## Data in this exercise
--*--

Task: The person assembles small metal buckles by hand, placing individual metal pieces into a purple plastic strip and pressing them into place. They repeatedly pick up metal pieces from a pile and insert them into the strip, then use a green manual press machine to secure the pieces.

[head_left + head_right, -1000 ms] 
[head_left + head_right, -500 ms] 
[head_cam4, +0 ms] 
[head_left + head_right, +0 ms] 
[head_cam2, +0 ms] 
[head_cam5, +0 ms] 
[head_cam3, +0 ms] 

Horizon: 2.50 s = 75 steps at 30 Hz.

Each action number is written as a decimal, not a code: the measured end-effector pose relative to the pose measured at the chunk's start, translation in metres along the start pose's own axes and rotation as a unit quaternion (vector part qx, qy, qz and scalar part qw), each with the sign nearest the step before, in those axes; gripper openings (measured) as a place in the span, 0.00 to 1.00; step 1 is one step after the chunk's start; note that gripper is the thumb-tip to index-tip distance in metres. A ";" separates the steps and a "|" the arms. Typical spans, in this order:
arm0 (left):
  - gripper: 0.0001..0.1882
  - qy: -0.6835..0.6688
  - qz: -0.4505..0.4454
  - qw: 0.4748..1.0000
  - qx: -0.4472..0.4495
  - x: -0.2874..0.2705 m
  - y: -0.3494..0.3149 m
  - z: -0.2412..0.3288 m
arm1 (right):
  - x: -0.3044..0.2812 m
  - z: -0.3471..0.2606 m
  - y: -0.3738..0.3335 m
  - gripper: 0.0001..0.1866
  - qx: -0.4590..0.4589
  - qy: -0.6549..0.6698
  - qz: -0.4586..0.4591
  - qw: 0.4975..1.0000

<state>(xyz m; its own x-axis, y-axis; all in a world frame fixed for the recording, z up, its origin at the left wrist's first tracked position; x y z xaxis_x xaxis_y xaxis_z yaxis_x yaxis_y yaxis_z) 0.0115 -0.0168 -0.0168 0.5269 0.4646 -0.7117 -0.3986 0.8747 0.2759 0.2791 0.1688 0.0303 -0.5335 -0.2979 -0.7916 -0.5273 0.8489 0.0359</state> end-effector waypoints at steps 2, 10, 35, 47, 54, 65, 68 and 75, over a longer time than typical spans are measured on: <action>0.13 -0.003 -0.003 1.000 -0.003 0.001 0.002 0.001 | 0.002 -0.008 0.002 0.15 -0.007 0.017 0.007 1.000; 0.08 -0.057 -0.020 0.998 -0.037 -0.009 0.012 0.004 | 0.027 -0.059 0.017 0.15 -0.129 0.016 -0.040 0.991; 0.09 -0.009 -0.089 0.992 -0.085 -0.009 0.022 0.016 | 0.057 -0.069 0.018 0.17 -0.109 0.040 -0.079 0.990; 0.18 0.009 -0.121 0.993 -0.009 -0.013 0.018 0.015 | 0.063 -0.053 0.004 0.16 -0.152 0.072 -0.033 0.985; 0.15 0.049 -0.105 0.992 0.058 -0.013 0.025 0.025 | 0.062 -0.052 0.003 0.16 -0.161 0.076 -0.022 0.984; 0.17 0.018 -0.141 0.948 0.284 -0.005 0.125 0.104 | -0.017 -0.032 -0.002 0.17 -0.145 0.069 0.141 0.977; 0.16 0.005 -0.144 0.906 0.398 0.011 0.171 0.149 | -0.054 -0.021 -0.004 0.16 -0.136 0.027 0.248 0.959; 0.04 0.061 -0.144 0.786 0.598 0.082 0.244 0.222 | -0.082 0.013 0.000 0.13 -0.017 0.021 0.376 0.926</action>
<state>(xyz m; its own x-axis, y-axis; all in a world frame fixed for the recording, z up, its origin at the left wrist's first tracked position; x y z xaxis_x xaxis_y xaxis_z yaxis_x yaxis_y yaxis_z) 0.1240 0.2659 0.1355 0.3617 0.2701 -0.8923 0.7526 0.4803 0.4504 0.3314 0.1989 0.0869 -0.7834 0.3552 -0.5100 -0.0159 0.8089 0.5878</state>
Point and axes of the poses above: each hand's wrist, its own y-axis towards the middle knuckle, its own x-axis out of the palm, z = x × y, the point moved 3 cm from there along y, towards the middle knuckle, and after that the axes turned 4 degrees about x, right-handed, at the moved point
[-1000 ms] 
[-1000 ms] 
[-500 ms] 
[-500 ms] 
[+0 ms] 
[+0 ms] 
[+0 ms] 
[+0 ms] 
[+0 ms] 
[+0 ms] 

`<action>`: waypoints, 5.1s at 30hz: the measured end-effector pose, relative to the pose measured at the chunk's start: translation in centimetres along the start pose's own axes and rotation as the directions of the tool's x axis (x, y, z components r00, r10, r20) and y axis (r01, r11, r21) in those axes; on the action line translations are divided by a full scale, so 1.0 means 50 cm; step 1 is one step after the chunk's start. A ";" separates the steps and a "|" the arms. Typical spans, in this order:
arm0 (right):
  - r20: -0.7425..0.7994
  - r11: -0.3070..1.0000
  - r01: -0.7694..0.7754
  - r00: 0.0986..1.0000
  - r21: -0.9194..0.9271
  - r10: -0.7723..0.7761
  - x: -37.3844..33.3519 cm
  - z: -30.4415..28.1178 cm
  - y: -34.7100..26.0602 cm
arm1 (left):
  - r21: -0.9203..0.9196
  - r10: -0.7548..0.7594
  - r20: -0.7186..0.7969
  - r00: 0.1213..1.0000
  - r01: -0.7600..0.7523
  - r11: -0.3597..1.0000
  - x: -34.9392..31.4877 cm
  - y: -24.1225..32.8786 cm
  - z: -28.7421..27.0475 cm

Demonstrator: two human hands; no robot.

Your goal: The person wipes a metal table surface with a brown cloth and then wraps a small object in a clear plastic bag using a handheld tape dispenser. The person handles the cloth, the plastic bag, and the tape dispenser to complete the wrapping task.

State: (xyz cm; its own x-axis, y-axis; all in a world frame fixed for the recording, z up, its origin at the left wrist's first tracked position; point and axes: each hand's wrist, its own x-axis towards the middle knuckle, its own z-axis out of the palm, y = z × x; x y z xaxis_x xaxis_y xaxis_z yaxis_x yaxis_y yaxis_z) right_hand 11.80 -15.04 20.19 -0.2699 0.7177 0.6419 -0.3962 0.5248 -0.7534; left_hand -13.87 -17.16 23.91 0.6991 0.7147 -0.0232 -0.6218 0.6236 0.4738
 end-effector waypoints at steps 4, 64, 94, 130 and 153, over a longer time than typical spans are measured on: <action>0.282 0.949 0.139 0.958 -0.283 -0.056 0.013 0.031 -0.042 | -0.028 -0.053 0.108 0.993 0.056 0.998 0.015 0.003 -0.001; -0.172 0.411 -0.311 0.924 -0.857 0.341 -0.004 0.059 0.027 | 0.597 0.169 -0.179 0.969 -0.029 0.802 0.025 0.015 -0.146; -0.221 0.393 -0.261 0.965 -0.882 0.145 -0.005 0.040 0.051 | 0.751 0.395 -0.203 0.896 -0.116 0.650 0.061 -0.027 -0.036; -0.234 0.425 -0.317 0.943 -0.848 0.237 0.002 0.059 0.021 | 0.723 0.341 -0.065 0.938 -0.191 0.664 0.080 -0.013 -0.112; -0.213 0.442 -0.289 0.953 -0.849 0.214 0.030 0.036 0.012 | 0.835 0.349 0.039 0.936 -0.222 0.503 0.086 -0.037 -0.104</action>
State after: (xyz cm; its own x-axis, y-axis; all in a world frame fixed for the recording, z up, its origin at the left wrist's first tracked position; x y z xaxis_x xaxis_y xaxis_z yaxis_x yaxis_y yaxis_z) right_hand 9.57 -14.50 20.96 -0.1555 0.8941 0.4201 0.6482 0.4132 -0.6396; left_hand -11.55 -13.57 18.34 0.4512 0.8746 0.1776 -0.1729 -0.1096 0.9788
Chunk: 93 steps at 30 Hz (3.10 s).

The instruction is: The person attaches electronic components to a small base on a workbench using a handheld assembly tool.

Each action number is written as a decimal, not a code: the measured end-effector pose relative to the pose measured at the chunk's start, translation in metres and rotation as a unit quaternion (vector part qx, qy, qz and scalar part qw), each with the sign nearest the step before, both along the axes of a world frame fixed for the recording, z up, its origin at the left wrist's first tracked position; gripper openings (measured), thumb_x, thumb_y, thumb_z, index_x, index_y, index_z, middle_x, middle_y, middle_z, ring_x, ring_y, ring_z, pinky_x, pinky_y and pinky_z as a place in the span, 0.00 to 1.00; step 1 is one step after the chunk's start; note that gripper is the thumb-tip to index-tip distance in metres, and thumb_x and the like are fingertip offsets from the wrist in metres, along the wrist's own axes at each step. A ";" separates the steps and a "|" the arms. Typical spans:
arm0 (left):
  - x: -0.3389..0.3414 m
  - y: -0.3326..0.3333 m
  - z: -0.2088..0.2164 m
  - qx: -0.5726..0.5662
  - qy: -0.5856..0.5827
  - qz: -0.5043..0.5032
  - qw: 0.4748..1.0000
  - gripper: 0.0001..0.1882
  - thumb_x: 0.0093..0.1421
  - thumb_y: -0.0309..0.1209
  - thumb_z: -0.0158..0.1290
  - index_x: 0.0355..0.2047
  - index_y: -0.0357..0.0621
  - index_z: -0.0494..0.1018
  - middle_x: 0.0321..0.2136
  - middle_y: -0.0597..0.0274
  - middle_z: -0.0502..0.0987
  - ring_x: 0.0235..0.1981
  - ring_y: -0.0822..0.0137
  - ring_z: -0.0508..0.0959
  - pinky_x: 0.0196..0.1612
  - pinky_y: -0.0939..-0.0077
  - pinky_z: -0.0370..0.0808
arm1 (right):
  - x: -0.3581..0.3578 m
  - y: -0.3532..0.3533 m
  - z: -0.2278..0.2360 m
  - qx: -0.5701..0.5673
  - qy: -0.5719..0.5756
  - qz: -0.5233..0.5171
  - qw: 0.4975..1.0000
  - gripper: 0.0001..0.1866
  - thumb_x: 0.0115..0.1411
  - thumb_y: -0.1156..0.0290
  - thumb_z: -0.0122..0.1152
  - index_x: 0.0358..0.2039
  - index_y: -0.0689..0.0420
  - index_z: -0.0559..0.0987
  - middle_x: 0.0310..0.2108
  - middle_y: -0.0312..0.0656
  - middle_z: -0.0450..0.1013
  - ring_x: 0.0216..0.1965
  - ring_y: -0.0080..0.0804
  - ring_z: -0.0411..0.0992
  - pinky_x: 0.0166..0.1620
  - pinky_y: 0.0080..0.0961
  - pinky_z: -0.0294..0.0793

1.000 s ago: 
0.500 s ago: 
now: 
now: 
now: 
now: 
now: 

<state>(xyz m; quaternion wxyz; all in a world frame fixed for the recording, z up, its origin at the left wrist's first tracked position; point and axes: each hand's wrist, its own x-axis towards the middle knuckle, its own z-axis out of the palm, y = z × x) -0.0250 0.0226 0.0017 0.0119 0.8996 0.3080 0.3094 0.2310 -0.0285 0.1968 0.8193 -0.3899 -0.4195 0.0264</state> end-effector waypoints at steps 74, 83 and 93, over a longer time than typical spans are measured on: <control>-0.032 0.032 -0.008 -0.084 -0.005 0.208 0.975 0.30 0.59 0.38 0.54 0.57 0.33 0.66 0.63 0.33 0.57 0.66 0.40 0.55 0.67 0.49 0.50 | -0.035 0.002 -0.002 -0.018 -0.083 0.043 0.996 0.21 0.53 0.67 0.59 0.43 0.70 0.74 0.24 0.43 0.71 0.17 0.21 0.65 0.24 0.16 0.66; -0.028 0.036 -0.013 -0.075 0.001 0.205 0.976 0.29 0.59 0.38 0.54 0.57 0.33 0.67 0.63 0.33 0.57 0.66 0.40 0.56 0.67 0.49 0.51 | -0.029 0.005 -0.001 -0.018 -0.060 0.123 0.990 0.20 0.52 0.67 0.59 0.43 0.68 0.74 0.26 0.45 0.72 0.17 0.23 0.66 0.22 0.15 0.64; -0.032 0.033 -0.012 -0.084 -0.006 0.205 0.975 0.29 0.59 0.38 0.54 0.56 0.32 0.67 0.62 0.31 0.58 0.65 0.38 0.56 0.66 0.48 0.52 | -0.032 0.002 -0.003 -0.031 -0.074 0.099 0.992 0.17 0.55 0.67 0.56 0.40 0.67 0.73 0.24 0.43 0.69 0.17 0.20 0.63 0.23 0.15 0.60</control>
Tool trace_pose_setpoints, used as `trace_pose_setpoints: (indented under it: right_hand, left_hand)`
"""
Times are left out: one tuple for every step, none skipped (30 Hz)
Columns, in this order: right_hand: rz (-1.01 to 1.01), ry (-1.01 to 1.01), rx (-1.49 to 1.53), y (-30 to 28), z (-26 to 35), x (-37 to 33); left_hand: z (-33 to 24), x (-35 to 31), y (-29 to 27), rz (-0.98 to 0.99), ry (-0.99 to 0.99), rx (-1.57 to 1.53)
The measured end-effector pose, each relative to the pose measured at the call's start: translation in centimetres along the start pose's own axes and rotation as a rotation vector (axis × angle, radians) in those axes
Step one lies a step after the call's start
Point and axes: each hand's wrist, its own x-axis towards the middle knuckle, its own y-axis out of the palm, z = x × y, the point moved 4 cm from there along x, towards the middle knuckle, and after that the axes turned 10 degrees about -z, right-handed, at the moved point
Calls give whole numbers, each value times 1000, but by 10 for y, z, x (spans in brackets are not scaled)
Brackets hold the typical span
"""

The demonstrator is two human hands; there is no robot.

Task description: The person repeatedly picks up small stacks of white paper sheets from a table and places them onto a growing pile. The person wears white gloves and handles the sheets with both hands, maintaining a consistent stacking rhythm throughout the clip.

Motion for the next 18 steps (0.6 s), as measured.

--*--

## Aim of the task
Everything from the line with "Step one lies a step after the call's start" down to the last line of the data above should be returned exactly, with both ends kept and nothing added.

## Written solution
Step one lies a step after the call's start
Point and axes: each hand's wrist, its own x-axis towards the middle knuckle, its own y-axis out of the palm, z = x × y, the point moved 4 cm from there along x, towards the middle knuckle, and after that the axes turned 10 degrees about -z, right-handed, at the moved point
Calls give whole numbers, each value times 1000, but by 10 for y, z, x (spans in brackets are not scaled)
Brackets hold the typical span
"""

The demonstrator is two human hands; there is no robot.

Task description: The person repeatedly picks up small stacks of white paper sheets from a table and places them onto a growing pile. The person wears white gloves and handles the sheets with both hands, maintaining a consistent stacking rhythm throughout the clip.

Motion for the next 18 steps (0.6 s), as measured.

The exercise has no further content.